[[ DATA PROVIDED open ]]
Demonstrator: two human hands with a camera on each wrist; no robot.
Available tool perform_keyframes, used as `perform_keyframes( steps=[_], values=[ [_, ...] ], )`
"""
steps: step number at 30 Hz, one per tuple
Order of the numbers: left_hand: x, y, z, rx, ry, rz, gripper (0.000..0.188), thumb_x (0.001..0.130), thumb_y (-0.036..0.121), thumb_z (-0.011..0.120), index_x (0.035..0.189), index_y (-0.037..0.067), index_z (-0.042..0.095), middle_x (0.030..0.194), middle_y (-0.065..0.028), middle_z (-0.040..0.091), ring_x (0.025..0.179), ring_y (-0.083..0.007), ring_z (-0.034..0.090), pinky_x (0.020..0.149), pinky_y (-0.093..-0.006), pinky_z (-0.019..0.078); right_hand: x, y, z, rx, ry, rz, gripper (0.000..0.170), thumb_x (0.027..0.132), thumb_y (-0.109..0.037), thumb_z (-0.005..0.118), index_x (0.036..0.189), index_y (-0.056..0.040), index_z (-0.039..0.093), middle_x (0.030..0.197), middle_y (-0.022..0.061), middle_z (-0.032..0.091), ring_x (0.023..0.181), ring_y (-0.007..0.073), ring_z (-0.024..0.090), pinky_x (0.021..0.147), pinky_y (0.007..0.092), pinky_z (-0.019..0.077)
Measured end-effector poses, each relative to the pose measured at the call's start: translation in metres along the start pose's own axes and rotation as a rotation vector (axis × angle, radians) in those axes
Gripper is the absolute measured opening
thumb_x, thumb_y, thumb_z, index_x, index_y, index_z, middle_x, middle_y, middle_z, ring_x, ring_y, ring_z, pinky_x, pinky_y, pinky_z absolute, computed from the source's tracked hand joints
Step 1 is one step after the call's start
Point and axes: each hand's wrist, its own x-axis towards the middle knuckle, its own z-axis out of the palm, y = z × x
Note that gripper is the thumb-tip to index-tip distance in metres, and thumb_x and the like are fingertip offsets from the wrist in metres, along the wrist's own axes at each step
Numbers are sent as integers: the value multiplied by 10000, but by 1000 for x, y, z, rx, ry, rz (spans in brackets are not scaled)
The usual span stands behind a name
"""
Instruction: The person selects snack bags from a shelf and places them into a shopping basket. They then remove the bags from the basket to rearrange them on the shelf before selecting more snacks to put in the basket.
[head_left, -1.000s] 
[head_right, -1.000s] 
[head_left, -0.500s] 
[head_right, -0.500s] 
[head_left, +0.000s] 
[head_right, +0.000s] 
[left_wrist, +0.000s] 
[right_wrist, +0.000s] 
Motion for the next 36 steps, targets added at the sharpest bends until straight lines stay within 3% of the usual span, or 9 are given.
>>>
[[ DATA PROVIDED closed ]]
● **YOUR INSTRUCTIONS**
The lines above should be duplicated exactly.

● **EXERCISE RESULT**
Demonstrator: two human hands with a camera on each wrist; no robot.
Available tool perform_keyframes, used as `perform_keyframes( steps=[_], values=[ [_, ...] ], )`
"""
steps: step number at 30 Hz, one per tuple
Order of the numbers: left_hand: x, y, z, rx, ry, rz, gripper (0.000..0.188), thumb_x (0.001..0.130), thumb_y (-0.036..0.121), thumb_z (-0.011..0.120), index_x (0.035..0.189), index_y (-0.037..0.067), index_z (-0.042..0.095), middle_x (0.030..0.194), middle_y (-0.065..0.028), middle_z (-0.040..0.091), ring_x (0.025..0.179), ring_y (-0.083..0.007), ring_z (-0.034..0.090), pinky_x (0.020..0.149), pinky_y (-0.093..-0.006), pinky_z (-0.019..0.078); right_hand: x, y, z, rx, ry, rz, gripper (0.000..0.170), thumb_x (0.027..0.132), thumb_y (-0.109..0.037), thumb_z (-0.005..0.118), index_x (0.036..0.189), index_y (-0.056..0.040), index_z (-0.039..0.093), middle_x (0.030..0.197), middle_y (-0.022..0.061), middle_z (-0.032..0.091), ring_x (0.023..0.181), ring_y (-0.007..0.073), ring_z (-0.024..0.090), pinky_x (0.021..0.147), pinky_y (0.007..0.092), pinky_z (-0.019..0.077)
Measured end-effector poses, each relative to the pose measured at the call's start: translation in metres along the start pose's own axes and rotation as a rotation vector (axis × angle, radians) in those axes
Gripper is the absolute measured opening
thumb_x, thumb_y, thumb_z, index_x, index_y, index_z, middle_x, middle_y, middle_z, ring_x, ring_y, ring_z, pinky_x, pinky_y, pinky_z absolute, computed from the source's tracked hand joints
Step 1 is one step after the call's start
Point and axes: each hand's wrist, its own x-axis towards the middle knuckle, its own z-axis out of the palm, y = z × x
Note that gripper is the thumb-tip to index-tip distance in metres, and thumb_x and the like are fingertip offsets from the wrist in metres, along the wrist's own axes at each step
Numbers are sent as integers: the value multiplied by 10000, but by 1000 for x, y, z, rx, ry, rz (spans in brackets are not scaled)
The usual span stands behind a name
"""
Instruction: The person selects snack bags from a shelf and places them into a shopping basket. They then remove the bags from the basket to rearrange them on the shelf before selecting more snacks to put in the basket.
[head_left, -1.000s] 
[head_right, -1.000s] 
[head_left, -0.500s] 
[head_right, -0.500s] 
[head_left, +0.000s] 
[head_right, +0.000s] 
[left_wrist, +0.000s] 
[right_wrist, +0.000s] 
Motion for the next 36 steps, targets added at the sharpest bends until straight lines stay within 3% of the usual span, or 9 are given.
>>>

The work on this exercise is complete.